Atlético-MG altera regra da SAF e reduz limite mínimo de participação da associação

Dívida do Galo pode superar R$ 2,3 bilhões, segundo relatório, reforçando a urgência por novos recursos

Foto: Daniela Veiga/Galo

18 de setembro de 2025

2 minutos de Leitura

O Atlético-MG deu um passo importante em sua estrutura societária ao aprovar uma mudança nas regras da SAF, visto que a decisão permite que a fatia da associação, atualmente em 25%, possa ser reduzida até um limite mínimo de 10%. Novos investidores são vistos pelos gestores do Galo como o foco principal da mudança, considerada necessária para ampliar a atratividade do negócio.

O CEO Bruno Muzzi, durante entrevista à Rádio Itatiaia, destacou que a cláusula em vigor funcionava como um bloqueio ao ingresso de capital externo, já que preservava de forma fixa a participação da associação em 25%. Na visão do dirigente, a flexibilização elimina essa trava e abre espaço para que futuros aportes de terceiros possam ser aceitos sem barreiras, colocando como prioridade a busca por recursos fora do círculo atual de acionistas.

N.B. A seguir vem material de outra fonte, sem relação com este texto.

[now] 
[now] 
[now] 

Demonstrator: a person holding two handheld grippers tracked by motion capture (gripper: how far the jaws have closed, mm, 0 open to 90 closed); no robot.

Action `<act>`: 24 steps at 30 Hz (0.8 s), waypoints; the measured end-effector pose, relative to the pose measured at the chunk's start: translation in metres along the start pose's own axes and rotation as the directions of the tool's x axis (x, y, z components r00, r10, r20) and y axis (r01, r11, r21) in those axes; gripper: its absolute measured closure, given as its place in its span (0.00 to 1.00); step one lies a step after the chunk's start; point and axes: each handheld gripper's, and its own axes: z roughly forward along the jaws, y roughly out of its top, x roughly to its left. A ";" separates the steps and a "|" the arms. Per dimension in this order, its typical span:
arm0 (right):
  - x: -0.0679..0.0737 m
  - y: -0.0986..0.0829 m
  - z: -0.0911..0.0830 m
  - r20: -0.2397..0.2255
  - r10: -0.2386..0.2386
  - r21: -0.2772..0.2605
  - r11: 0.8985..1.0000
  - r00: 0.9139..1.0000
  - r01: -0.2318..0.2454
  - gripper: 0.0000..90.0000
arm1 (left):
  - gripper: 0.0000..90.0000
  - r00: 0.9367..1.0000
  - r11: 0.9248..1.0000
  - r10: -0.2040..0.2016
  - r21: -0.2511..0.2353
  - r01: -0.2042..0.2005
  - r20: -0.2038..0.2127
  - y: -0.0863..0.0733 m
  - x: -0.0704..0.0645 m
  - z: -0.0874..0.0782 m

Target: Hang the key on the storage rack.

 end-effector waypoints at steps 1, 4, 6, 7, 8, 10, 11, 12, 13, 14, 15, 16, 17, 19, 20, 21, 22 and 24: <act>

A votação contou com 193 conselheiros, sendo 184 favoráveis e nove contrários. No comunicado oficial, o clube reforçou que, mesmo com a flexibilização, a associação seguirá mantendo os direitos assegurados pela Lei da SAF e continuará a indicar dois integrantes para o Conselho de Administração, preservando participação ativa nas decisões estratégicas.

Valor da dívida do Atlético-MG

O Galo, que figura entre os times brasileiros com maior endividamento, busca com a abertura ao mercado um caminho para aliviar sua situação financeira.

Os números oficiais apontam uma dívida de R$ 1,3 bilhão, mas projeções recentes do relatório Convocados/Outfield 2025 indicam que o passivo já ultrapassa R$ 2,3 bilhões, cenário que aumenta a pressão pela chegada de um novo investidor à SAF como forma de reequilibrar as contas e garantir sustentabilidade ao projeto.